Barbara Kruchin: Using ALP Pedagogy to Help Improve Education in Brazil

Over the summer, Barbara Kruchin, lecturer in the American Language Program, collaborated with a large international education company to train its Brazilian staff. The goal was to instruct the people who would go on to train teachers both in the private and the public sector, with the objective of improving education in Brazil and its impact on students.

Implementing the skills she has honed at the School of Professional Studies, Kruchin emphasized the value of three main pedagogical methods: active learning, cooperative learning, and ongoing assessment. “Through active learning, instead of just receiving information and processing it, students have different ways to learn content,” she explains. “They participate more and are more engaged, negotiating information with each other. For example, in math class in lower grades, students would cook and then learn division by dividing cakes and pizzas: this makes them actively involved in discovering new information rather than just receiving it, [which is what happens] in a more formal, traditional method.”

Kruchin explains how she described ongoing assessment (another important pedagogical method) to her trainees: “You don't just teach the students something and then have them sit down to take a quiz; the assessment is an integral and ongoing element of teaching.” This is achieved by, for example, “having the students take part in activities where you can tell if they have grasped the content, like a debate about the issues that they’ve been studying. By observing the debate, the teacher can understand who has the better understanding of the content and who might need more help,” while still having the students engage in active learning.

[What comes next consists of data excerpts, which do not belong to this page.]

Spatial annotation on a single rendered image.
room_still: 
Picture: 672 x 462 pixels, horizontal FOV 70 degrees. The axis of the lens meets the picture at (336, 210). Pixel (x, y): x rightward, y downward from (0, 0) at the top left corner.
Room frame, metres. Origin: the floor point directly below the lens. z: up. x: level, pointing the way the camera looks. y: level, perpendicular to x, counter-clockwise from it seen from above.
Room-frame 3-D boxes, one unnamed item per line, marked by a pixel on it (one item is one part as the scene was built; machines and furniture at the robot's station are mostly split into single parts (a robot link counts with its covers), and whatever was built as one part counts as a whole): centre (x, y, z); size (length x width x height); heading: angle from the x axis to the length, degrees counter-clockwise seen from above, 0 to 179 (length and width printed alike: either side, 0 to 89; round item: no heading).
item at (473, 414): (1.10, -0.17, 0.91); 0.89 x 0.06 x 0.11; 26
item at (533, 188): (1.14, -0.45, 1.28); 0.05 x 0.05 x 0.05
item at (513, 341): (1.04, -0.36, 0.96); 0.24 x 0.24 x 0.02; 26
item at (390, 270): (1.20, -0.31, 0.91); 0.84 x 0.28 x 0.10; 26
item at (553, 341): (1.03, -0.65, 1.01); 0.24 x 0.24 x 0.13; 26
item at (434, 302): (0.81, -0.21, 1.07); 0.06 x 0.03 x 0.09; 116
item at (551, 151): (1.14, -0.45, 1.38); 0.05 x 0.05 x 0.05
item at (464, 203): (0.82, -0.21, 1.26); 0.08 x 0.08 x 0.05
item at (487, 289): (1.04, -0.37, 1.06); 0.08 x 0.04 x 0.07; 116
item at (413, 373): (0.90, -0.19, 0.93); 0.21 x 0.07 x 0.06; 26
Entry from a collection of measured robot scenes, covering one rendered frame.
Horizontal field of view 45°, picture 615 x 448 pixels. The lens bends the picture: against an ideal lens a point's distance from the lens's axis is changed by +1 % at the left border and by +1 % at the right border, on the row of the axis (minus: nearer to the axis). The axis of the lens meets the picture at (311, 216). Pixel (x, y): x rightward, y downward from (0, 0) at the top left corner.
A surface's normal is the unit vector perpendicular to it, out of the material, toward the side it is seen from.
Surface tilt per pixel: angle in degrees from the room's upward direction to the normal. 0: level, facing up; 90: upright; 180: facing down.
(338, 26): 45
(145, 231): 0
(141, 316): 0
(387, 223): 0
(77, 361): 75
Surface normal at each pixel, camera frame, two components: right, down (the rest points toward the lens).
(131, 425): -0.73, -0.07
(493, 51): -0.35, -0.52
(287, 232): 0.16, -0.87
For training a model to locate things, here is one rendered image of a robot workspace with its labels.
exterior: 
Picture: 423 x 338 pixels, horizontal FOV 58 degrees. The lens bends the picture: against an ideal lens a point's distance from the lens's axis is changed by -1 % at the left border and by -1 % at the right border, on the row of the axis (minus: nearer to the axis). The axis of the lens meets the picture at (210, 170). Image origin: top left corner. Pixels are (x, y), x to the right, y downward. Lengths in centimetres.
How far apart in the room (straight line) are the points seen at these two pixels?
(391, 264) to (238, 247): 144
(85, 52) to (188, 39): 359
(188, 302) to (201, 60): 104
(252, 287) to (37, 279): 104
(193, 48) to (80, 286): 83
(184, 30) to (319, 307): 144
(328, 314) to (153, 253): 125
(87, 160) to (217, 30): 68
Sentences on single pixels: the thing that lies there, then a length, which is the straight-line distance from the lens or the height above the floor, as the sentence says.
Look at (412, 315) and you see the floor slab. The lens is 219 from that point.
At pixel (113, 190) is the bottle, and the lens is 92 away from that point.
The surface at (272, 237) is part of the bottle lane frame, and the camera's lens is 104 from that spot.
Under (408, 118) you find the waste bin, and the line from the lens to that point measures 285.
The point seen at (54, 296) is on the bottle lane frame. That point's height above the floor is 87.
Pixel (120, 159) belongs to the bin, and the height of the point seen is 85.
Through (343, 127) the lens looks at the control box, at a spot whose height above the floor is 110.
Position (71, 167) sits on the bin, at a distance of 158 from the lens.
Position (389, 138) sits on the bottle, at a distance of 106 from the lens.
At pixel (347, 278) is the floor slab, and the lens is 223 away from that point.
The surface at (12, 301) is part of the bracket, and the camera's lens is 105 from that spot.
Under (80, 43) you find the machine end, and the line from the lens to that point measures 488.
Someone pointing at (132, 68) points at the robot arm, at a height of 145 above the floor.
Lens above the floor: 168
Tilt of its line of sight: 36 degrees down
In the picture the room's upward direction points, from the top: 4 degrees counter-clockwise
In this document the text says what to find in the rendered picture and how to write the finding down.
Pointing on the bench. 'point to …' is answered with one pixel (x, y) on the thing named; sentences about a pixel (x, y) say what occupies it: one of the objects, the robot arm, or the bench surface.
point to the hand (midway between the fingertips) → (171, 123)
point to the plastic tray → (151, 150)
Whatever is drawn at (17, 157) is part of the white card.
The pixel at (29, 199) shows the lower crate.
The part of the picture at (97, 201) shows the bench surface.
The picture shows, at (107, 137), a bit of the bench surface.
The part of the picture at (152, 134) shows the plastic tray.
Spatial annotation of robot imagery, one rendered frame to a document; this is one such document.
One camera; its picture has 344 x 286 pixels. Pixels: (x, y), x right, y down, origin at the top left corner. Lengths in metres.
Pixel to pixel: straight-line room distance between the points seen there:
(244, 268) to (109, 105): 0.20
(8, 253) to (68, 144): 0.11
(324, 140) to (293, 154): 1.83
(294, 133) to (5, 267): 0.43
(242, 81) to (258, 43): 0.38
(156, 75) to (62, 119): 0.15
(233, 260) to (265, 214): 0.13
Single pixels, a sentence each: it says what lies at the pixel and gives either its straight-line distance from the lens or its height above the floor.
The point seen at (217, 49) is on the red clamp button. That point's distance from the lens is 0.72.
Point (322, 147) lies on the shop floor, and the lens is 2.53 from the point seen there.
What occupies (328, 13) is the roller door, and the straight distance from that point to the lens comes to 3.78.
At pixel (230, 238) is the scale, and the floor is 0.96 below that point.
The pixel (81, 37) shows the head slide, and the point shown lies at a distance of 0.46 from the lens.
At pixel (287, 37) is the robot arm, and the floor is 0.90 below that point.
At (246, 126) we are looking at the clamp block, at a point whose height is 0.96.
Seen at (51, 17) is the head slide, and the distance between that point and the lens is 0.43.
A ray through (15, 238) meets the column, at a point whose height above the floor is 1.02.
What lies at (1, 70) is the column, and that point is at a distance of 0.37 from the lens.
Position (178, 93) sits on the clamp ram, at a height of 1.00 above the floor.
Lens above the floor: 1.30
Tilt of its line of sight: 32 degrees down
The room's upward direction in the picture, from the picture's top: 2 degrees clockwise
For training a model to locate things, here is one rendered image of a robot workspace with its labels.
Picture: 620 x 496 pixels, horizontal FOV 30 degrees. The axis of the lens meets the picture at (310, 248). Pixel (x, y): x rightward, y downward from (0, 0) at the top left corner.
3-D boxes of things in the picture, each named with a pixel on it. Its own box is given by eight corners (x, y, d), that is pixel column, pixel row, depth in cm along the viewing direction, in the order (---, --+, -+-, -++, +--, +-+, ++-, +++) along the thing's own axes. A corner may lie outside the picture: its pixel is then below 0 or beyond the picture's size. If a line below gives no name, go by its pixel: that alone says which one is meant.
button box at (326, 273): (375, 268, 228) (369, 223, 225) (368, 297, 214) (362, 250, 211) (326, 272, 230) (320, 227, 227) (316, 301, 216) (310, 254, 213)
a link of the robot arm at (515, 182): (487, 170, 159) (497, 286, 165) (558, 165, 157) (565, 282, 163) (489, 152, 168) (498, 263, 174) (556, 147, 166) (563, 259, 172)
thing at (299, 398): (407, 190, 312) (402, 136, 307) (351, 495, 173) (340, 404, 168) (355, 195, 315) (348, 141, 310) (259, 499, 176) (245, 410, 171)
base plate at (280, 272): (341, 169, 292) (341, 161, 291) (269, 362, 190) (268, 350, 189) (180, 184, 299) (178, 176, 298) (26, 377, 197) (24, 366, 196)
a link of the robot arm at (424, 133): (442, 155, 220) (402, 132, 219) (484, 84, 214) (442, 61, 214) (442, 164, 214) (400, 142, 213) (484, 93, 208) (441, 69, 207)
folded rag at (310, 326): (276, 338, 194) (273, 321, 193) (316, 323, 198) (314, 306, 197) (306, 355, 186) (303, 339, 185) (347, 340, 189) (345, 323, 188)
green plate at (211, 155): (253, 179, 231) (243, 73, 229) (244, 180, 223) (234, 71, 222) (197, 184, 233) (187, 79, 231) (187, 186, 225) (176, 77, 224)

Kruchin said that although she has participated in similar programs in the past, her experience in Brazil “broadened [her] international perspective.” It exemplified how “the expertise of SPS is not confined to the classroom or online: it spreads internationally. [We] share our expertise and influence what’s happening in education in other countries” as “a continuation of the ALP’s objective, which is to serve an international community at large at various levels.”